显然,“was”英译就表明:“存在的过去时态”。日译也是:“存在的过去时态”。而原汉译是:“曾在”。这是“在过去的概念中”,可以理解为:这是其中之一的“曾在”,也可以有其他地方。于是,我的汉译为:过去在 —— 显得一直就在那岛上,更具有恒久神圣性。但愿我的思维没有待错了岛屿。

不过,还是留下了疑问:是否东方语言,都不太讲究语义的严密性,反映了思维的非逻辑性?“启示”不置可否。

 

 

                                                                    (10~11)

 

英译:I was in the spirit on the Lord’s day ,and I heard behind me a loud voice like a trumpet ,saying,“Write in a book what you see and send it to the seven churches,to Ephesus,to Smyrna,to Pergamum,to Thyatira,to Sardis,to Philadelphia,and to Laodicea。”

 

日译:私は、主の日に御霊に感じ、私のうしろにラッパの音のような大きな声を聞いた。その声はこう言った。「あなたの見ることを巻物にしるして、七つの教会、すなわち、エベソ、スミルナ、ベルガモ、テアテラ、サルデス、フィラデルフィヤ、ラオデキヤに送りなさい。」

 

我汉译:在主之日那一天,我处于神灵感召的精神状态中,我听到在我后面,有很大的声音,如同吹号。那声音道:“把你看见的都记述在书籍上,并送达那七个教会:埃贝索,斯米亚纳,帕伽姆,司亚提拉,萨底斯,菲拉迭亚,劳迪亚。”

 

原汉译:当主日,我被圣灵感动,听见在我后面有大声音如吹号,“你所看见的,当写在书上,达与以弗所、士每那、别迦摩、推雅推喇、撒狄、非拉铁非、老底嘉那七个教会。”

 

                              (10~11)关于英日汉三国文字的选词理解和比较分析的心理叙述

 

我的精神受到振动,不过接触了这一个英词:“the spirit”,英译为:神灵,精神。日译为:感受到神灵。原汉译为:被圣灵感动。其实还未到这种程度,有意拔高了,反而是种损害,怎能滥用“感动”!相比之下,还是日译比较贴切。而我的汉译是在日译的基础上:“处于神灵感召的精神状态中”。这是强调一种精神状态,一种很微妙的人与神的接触关系。
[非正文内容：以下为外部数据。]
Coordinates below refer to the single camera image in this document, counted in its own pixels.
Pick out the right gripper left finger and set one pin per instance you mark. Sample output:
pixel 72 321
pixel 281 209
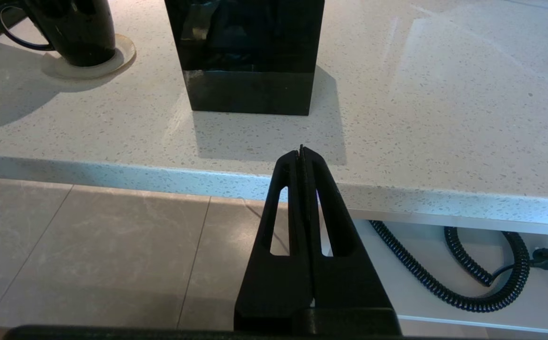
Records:
pixel 274 283

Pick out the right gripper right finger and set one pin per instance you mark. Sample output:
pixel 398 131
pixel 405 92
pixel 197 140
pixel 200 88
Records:
pixel 349 283

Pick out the white base panel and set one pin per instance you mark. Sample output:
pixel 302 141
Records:
pixel 443 323

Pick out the black tissue box white lid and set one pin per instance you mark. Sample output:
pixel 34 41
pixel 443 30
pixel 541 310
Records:
pixel 250 71

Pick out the round clear coaster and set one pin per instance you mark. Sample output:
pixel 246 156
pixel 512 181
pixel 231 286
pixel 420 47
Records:
pixel 113 61

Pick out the black mug white inside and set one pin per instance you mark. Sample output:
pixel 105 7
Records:
pixel 80 33

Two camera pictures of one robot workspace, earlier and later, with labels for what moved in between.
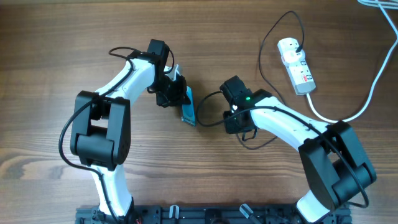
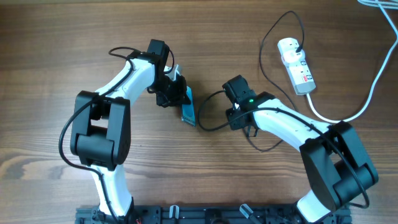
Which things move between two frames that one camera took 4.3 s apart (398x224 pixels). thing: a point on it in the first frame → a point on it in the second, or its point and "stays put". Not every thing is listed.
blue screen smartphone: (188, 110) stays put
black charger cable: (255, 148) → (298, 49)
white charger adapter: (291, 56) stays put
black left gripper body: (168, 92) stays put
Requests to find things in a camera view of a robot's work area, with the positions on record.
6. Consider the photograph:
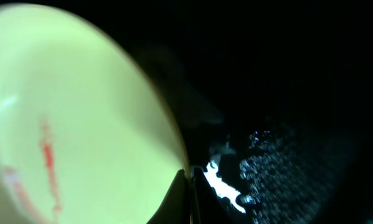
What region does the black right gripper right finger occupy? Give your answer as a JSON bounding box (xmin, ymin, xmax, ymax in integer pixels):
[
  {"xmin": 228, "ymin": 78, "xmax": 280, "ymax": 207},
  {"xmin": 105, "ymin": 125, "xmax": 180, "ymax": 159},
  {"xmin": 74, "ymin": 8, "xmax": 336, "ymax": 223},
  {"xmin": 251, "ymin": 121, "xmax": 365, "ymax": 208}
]
[{"xmin": 191, "ymin": 167, "xmax": 232, "ymax": 224}]

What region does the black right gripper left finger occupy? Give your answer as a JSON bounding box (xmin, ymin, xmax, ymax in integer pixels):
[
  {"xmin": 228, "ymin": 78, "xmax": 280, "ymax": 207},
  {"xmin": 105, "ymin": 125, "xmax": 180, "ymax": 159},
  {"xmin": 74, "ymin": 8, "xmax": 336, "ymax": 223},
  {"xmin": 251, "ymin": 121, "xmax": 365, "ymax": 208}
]
[{"xmin": 147, "ymin": 169, "xmax": 191, "ymax": 224}]

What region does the yellow plate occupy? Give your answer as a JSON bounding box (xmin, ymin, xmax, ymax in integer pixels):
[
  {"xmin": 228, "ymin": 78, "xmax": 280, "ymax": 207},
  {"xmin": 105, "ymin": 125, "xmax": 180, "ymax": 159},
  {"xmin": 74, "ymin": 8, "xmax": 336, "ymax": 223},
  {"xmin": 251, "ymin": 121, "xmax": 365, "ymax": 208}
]
[{"xmin": 0, "ymin": 4, "xmax": 188, "ymax": 224}]

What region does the black round tray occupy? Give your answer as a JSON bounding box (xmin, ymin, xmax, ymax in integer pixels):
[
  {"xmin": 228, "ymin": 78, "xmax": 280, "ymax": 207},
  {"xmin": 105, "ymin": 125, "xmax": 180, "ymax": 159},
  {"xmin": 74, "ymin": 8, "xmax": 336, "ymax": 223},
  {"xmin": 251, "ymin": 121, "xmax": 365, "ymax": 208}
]
[{"xmin": 97, "ymin": 1, "xmax": 373, "ymax": 223}]

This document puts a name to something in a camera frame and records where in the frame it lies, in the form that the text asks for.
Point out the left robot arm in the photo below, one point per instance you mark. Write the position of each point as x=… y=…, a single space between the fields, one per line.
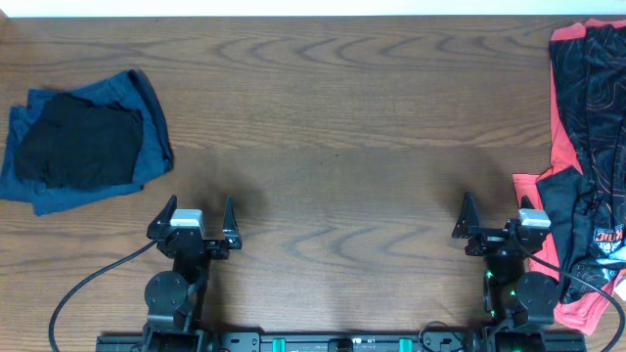
x=175 y=297

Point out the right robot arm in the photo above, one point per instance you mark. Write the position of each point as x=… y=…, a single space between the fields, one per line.
x=520 y=302

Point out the folded blue garment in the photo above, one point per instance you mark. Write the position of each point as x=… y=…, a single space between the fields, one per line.
x=131 y=90

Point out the black patterned jersey shirt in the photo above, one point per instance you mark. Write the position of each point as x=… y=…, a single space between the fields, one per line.
x=586 y=200

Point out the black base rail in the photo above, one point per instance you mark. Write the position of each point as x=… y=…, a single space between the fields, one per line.
x=429 y=340

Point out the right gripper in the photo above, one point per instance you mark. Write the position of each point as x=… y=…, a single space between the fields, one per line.
x=469 y=226

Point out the folded black garment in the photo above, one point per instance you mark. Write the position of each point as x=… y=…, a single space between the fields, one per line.
x=77 y=145

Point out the red t-shirt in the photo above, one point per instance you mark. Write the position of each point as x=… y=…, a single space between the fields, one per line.
x=584 y=314

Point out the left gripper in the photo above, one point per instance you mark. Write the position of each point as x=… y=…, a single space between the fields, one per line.
x=231 y=237
《人论》第128页:“没有任何宗教曾会想过要割断甚至放松自然与人之间的关系,但是在伟大的伦理宗教中这种联系是在新的意义上被系住并拉紧的。”你在多大程度上感受到“Write”这个“独一无二”的英词?你可以英译为:“写”,日译为:“记述”,原汉译为:“写”,几乎等同于英译。这种“写”,具有自创性,本意应是照办照抄,而不能自己发挥。我的汉译如同日译:“记述”,因为我要强调它的记录性和传达性,它只是一种“拍照”的工具。

重复“记述”和不断“记述”,是没有区别的。正是在这层意义上,我又继续“翻译”。我希望找到一种“融合的方法”,能够把所有的“文字”有效地组合起来,反映出本来的含义。

象“the Lord’s day”这样的英语词组一出现,就想理解它的真实性。 英译为:地主,以及上帝等。日译为:主之日。原汉译为:主日。我也不觉得还有更好的译法,但还是跟从了日译:“主之日”。我视上帝为天上之帝,而另一种称呼,则是地下之主。这是上帝超越了天地之分,好像与我无关。

《爱与意志》第253页:“海德格尔一再说,人是关心存在的存在物。”我只是关心“翻译”的进展,我和“翻译”平行并肩,建立了一种很奇怪的关系。我依赖于它的延伸,好像连接着它的“眼神”,然而,事实上,却是它依存于我的意志和耐力。还是《爱与意志》,但已经返回到了前面第161页:“丧失世界即丧失自我,反过来,丧失自我也就是丧失世界。”翻译的同时,也就是丧失自我世界。我感到难受,那是因为我意识到了“麻木的需求”。

谁在发出一种特殊的声音?“a loud voice like a trumpet”就是这样的英词在发声,英译为:大声象喇叭。日译为:“喇叭那样的大声”。原汉译为:“大声音如吹号”。我的汉译是:“很大的声音,如同吹号”。我的感觉就是:不但声音响,而且如雷灌耳,能够接受。《爱与意志》第204页:“意志的危机并非来源于个人世界中力量的有无,而是来自这两者之间的矛盾,其结果则是意志的瘫痪。”我无法求助,犹如上帝没有想到过求助一样。

我依然没有摆脱难受,眼前的这个问题是:教会名的翻译,原汉译的译音和汉字搭配,都不行,连勉强都说不上。但已成为“约定俗成”,实在尴尬;不改,瞧着就难受。但用六点省略号就能对付过去吗?我要译出,强迫自己把它们译出,不然就不完整,好象一种空缺,再说也不过是“译名”罢了,又无规范可言,那就试试看。没想到劝说自己这么难,谁在抵拒我?我不能就这么跳过去,必须译出来,这才正经,这才是正事,这也就是我的正视。我终于消除了那些可计数的符号,我又走上了正规之路。当我匆急地译完之后,我才问自己:这是地名还是人名?也就是说是地名还是人名来代表教会名。估计是地名,但也可能是人名,以先知作为“教会名”完全可能,比如说,基督教不就以“基督”为名吗。

《人论》第157页:“近代语言学家们仍然提到约成于公元前350-250年的巴尼尼(Panini)的梵语语法,把它看作人类智慧最伟大的丰碑之一。他们认为,知道今天还没有其他语言被这样完善地描述过。”怎么才能甩掉语言?即便已经有了现成的所谓“文字”。难道打哑语吗?语言交流是人的最大功能,也是智慧的最大体现,为什么要隔绝语言甚至文字呢?但译名能说明什么?这样的“音译名”能够代表“那个地名或人名”吗?